> [What to work on]
A word-for-word reproduction of the listing is required.

> [Given information]

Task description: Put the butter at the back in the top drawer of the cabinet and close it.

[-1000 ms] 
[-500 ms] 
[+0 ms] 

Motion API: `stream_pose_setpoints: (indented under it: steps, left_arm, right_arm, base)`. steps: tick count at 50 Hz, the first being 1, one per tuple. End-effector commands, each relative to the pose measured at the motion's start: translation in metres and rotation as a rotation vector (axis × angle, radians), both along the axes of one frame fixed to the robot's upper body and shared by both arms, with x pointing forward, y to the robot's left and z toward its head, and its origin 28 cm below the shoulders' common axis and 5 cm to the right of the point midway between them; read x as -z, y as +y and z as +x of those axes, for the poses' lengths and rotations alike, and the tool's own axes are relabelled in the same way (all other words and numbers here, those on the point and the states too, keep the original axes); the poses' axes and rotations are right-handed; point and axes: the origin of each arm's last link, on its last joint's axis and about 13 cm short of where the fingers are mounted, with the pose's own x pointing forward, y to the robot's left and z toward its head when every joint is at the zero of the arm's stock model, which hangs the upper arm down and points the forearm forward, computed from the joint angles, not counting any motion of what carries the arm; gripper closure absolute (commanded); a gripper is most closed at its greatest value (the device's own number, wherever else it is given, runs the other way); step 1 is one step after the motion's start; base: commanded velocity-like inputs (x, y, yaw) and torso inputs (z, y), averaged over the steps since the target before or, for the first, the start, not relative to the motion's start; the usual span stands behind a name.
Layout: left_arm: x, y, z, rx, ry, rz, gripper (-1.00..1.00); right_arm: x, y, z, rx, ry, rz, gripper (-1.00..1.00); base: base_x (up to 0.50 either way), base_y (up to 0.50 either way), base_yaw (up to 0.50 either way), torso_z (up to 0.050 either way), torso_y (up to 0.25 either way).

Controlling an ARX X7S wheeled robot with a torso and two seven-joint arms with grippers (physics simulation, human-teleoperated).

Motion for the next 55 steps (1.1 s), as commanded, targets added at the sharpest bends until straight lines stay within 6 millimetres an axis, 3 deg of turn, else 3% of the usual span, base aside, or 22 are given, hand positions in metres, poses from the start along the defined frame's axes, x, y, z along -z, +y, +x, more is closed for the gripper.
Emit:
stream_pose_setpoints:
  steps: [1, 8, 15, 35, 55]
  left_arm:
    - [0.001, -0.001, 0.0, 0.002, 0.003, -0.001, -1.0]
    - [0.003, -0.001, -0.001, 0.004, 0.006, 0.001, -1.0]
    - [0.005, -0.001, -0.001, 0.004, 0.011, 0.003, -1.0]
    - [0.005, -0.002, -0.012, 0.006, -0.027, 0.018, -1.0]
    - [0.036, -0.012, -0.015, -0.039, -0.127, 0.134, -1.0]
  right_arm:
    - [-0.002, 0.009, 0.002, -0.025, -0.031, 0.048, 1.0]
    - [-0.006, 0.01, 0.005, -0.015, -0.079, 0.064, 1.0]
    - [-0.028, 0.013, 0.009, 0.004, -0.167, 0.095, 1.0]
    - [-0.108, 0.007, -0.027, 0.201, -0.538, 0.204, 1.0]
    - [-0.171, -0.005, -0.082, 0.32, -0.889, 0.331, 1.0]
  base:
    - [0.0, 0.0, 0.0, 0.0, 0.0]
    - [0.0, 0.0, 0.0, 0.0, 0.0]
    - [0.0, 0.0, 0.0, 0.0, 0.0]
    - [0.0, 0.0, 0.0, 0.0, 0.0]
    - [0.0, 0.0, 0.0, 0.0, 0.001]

> [Expected output]
Task description: Put the butter at the back in the top drawer of the cabinet and close it.

[-1000 ms] 
[-500 ms] 
[+0 ms] 

Motion API: `stream_pose_setpoints: (indented under it: steps, left_arm, right_arm, base)`. steps: tick count at 50 Hz, the first being 1, one per tuple. End-effector commands, each relative to the pose measured at the motion's start: translation in metres and rotation as a rotation vector (axis × angle, radians), both along the axes of one frame fixed to the robot's upper body and shared by both arms, with x pointing forward, y to the robot's left and z toward its head, and its origin 28 cm below the shoulders' common axis and 5 cm to the right of the point midway between them; read x as -z, y as +y and z as +x of those axes, for the poses' lengths and rotations alike, and the tool's own axes are relabelled in the same way (all other words and numbers here, those on the point and the states too, keep the original axes); the poses' axes and rotations are right-handed; point and axes: the origin of each arm's last link, on its last joint's axis and about 13 cm short of where the fingers are mounted, with the pose's own x pointing forward, y to the robot's left and z toward its head when every joint is at the zero of the arm's stock model, which hangs the upper arm down and points the forearm forward, computed from the joint angles, not counting any motion of what carries the arm; gripper closure absolute (commanded); a gripper is most closed at its greatest value (the device's own number, wherever else it is given, runs the other way); step 1 is one step after the motion's start; base: commanded velocity-like inputs (x, y, yaw) and torso inputs (z, y), averaged over the steps since the target before or, for the first, the start, not relative to the motion's start; the usual span stands behind a name.
Layout: left_arm: x, y, z, rx, ry, rz, gripper (-1.00..1.00); right_arm: x, y, z, rx, ry, rz, gripper (-1.00..1.00); base: base_x (up to 0.50 either way), base_y (up to 0.50 either way), base_yaw (up to 0.50 either way), torso_z (up to 0.050 either way), torso_y (up to 0.25 either way).

Controlling an ARX X7S wheeled robot with a torso and two seven-joint arms with grippers (physics simulation, human-teleoperated).

Motion for the next 55 steps (1.1 s), as commanded, targets added at the sharpest bends until straight lines stay within 6 millimetres an axis, 3 deg of turn, else 3% of the usual span, base aside, or 22 are given, hand positions in metres, poses from the start along the defined frame's axes, x, y, z along -z, +y, +x, more is closed for the gripper.
Emit:
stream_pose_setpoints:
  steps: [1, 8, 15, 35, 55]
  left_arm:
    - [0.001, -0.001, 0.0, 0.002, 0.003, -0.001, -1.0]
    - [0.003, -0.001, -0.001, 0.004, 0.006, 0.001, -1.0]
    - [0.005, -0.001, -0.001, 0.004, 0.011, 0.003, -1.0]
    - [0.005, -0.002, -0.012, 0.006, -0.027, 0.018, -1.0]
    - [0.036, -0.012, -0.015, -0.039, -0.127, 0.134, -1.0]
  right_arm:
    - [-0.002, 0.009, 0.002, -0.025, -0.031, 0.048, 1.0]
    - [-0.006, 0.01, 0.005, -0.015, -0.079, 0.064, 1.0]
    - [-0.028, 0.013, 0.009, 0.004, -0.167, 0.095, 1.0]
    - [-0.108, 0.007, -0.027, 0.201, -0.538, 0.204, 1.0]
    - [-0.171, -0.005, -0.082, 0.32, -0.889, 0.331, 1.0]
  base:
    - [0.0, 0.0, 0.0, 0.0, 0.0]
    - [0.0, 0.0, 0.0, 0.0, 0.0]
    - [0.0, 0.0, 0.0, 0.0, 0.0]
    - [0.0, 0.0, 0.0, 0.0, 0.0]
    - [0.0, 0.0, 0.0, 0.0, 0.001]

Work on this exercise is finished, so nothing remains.